"Can I read?" Ulf asked. Wulf opened his mouth to speak, but Hal cut them off quickly.

"Ulf, you'll read, and then Wulf, you will, alright?" The book was passed to Ulf—Hal assumed it was Ulf, at least.

"WOULDN'T YOU KNOW IT?" HALT SAID SOFTLY, IN A DISGUSTED tone. Ahead of them, a humpbacked stone bridge reared over a small stream. Sitting his horse between the two travelers and the bridge was a knight in full armor. Horace snorted.

Halt reached back over his shoulder and took an arrow from the quiver there, laying it on the bowstring without even looking to see what he was doing.
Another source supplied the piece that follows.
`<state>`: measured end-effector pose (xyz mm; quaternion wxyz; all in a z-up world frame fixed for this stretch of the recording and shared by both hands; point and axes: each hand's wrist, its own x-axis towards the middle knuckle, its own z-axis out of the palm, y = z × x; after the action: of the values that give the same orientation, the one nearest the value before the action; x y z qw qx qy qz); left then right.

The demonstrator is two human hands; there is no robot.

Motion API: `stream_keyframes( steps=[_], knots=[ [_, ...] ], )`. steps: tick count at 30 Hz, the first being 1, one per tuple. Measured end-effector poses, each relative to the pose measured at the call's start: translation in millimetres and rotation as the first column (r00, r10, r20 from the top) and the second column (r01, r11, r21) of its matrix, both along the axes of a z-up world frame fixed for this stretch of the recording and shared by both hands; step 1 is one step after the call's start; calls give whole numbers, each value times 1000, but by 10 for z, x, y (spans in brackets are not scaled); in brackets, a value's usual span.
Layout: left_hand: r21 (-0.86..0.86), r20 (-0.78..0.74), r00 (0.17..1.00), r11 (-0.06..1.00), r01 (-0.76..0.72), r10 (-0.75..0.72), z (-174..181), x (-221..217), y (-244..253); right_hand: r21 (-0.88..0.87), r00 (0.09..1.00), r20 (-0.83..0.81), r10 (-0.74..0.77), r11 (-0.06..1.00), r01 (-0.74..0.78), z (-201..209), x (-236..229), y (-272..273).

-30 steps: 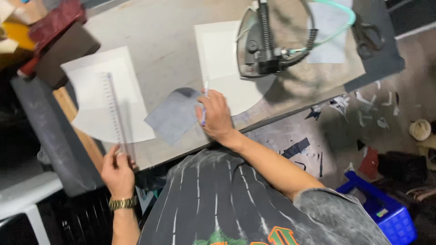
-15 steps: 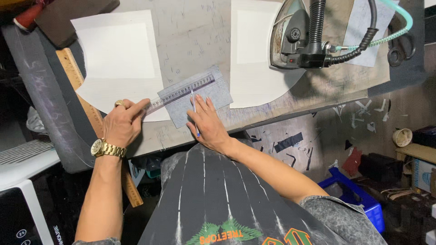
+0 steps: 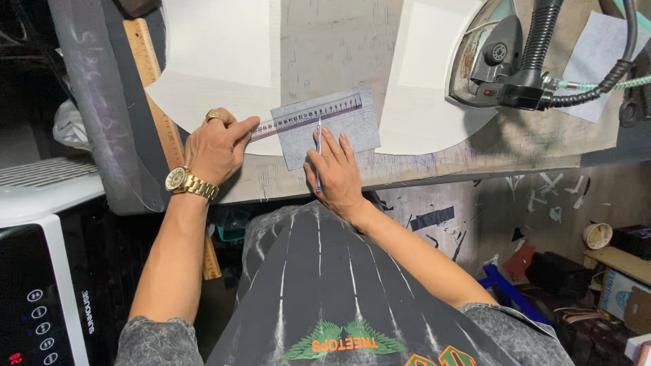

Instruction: The person irons a piece of white paper, then uses a ruler and pen to mark measurements on a piece of denim fabric. They iron the fabric again, continue marking lines, and finally cut the fabric along the marked lines using shears.

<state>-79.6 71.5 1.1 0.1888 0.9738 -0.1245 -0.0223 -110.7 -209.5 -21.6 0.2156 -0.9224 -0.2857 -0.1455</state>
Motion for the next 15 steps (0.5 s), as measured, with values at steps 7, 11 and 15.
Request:
stream_keyframes(
  steps=[7, 11, 15],
  knots=[
    [49, 36, 999, 998, 28, -30, -33, -24, 15, -15, 1000, -23, -12, 1000, 12, 5, -28, -18],
    [58, 51, 998, 998, 37, -40, -91, 34, 37, 57, 997, 54, 61, 996, -64, 14, 100, -25],
    [71, 40, 998, 996, 50, -53, -138, 59, 57, 82, 998, 61, 26, 996, -31, -62, 159, -15]
  ],
)
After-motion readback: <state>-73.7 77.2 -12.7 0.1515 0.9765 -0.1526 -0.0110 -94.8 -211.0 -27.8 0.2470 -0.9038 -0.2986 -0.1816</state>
Crowley raised an eyebrow, as did Will and Gilan.

"What is it, Halt?" Horace asked.

"It's the sort of tomfoolery these Gallicans go on with when I'm in a hurry to be on my way," he muttered, shaking his head in annoyance. "This idiot is going to demand tribute from us to allow us to cross his precious bridge."

Horace sighed and shook his head. "Those idiotic knights," he muttered. Halt snorted.

"Idiotic is putting it mildly."

Even as he spoke, the armored man pushed up his visor with the back of his right hand. It was a clumsy movement, made even more so by the fact that he was holding a heavy, three- meter lance in that hand. He nearly lost his grip on the lance, managing to bang it against the side of his helmet in the process, an action that caused a dull clanging sound to carry to the two travelers.

Will snorted. "What kind of knight is he if he can't even hold a lance?"

Horace shrugged. "Not a very good one, that's for sure."

"Arrêtez là, mes seigneurs, avant de passer ce pont-ci!" he called, in a rather high-pitched voice. Horace didn't understand the words, but the tone was unmistakably supercilious.

"If he could speak Araluen, that would be great," Crowley said dryly. Halt raised an eyebrow.

"What did he say?" Horace wanted to know, but Halt merely shook his head at the knight.

"Let him speak our tongue if he wants to talk to us," he said angrily, then, in a louder voice, he called: "Araluens!"

Even at the distance they stood from the other man, Horace made out the shrug of disdain at the mention of their nationality. All the Araluens snorted indignantly. Then the knight spoke again, his thick accent making the words barely more recognizable than when he had been speaking Gallican.

"You, ma sewers—Crowley snickered—mah not croess ma brudge wuthut you pah meh a trebute," he called. Horace frowned now.

"What?" he asked Halt, and the Ranger turned to him.

"Barbaric, isn't it? He said, 'You, my sirs'—that's us, of course—'may not cross my bridge without you pay me a tribute.'"

"That's not exactly how you would say that," Alyss said mildly. Will grinned over at his girlfriend.

"A tribute?" Horace asked.

"It's a form of highway robbery," Halt explained. "If there were any real law in this idiotic country, people like our friend there would never get away with this. As it is, they can do as they like. Knights set themselves up at bridges or crossroads and demand that people pay tribute to pass. If they can't pay tribute, they can choose to fight them. Since most travelers aren't equipped to fight a fully armored knight, they pay the tribute."